But the words would not come. Then Walter began sobbing quietly, stroking his mother’s hands over and over as she lay in a blue-green hospital gown, tubes in her nose and IV needles in her arms.

“Don’t cry, my love,” Israel Siguenza told his wife, tenderly wiping her tears. “You’re going to get better now.

“Don’t cry anymore, my son,” he said to Walter.

As difficult as it was, it was a moment Israel Siguenza had worked hard to bring about.

Three weeks ago, he flew to San Salvador to ask the U.S. Embassy there to grant the boy a visa. But he was told that Walter could only get to California through normal immigration procedures, which could take two years. Even after Siguenza offered to give up his own permanent residency status, the State Department would not grant him a “non-immigrant visa,” because they feared the boy would not return to El Salvador.

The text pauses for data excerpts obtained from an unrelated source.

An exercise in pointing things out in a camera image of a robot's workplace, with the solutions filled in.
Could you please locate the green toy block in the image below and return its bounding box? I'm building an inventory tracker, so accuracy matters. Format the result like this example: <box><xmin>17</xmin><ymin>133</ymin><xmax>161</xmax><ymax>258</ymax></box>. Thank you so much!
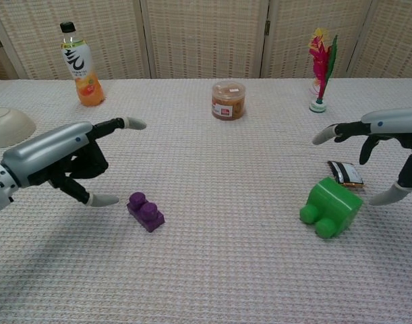
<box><xmin>299</xmin><ymin>177</ymin><xmax>364</xmax><ymax>240</ymax></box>

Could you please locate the purple toy block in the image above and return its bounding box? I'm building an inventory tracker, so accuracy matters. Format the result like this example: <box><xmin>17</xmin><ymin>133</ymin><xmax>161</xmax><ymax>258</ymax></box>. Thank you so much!
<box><xmin>126</xmin><ymin>191</ymin><xmax>166</xmax><ymax>234</ymax></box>

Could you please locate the cream ceramic bowl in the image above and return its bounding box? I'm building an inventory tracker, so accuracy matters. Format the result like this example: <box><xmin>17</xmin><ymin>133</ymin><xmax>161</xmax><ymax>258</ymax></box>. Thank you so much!
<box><xmin>0</xmin><ymin>107</ymin><xmax>37</xmax><ymax>149</ymax></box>

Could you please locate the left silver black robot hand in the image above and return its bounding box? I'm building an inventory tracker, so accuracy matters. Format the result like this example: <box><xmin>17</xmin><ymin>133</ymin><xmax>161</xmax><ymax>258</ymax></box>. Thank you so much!
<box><xmin>1</xmin><ymin>116</ymin><xmax>148</xmax><ymax>207</ymax></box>

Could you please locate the orange juice bottle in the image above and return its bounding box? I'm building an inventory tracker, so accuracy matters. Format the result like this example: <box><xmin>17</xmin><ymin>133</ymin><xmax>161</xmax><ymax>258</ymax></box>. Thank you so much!
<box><xmin>59</xmin><ymin>21</ymin><xmax>106</xmax><ymax>107</ymax></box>

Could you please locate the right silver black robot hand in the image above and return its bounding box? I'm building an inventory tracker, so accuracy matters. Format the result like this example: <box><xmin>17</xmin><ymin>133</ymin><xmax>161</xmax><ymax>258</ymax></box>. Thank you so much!
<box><xmin>312</xmin><ymin>107</ymin><xmax>412</xmax><ymax>206</ymax></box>

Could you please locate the round clear snack jar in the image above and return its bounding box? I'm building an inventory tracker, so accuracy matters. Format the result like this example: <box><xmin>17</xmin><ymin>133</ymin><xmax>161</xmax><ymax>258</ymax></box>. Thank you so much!
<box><xmin>210</xmin><ymin>80</ymin><xmax>247</xmax><ymax>121</ymax></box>

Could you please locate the colourful feather shuttlecock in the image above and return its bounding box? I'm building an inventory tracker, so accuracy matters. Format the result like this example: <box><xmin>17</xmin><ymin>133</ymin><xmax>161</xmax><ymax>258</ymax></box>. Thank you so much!
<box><xmin>308</xmin><ymin>27</ymin><xmax>339</xmax><ymax>113</ymax></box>

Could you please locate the woven folding screen panel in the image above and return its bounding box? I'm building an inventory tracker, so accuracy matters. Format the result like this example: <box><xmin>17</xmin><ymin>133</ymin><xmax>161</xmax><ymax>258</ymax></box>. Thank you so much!
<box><xmin>0</xmin><ymin>0</ymin><xmax>156</xmax><ymax>80</ymax></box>
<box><xmin>261</xmin><ymin>0</ymin><xmax>375</xmax><ymax>79</ymax></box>
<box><xmin>140</xmin><ymin>0</ymin><xmax>270</xmax><ymax>80</ymax></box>
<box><xmin>347</xmin><ymin>0</ymin><xmax>412</xmax><ymax>79</ymax></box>
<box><xmin>0</xmin><ymin>20</ymin><xmax>24</xmax><ymax>82</ymax></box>

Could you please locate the black orange snack packet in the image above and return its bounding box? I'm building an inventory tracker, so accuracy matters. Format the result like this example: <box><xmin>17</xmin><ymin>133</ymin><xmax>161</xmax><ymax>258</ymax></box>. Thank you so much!
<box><xmin>327</xmin><ymin>160</ymin><xmax>366</xmax><ymax>190</ymax></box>

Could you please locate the white woven tablecloth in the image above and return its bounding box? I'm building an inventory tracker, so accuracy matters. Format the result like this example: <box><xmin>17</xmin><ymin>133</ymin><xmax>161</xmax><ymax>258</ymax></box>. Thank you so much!
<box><xmin>0</xmin><ymin>78</ymin><xmax>412</xmax><ymax>324</ymax></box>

Finally, Siguenza and his wife’s doctor, Michael Fitzgibbons, asked U.S. Sen. Pete Wilson for help, and after Wilson’s intervention, the INS on Thursday agreed to grant the boy a temporary “humanitarian parole” so that he could visit his mother.

“I’m glad to know there are still people out there who want to help,” Siguenza said. “One of my wife’s main wishes before she leaves us was for Walter to come and see her,” he said.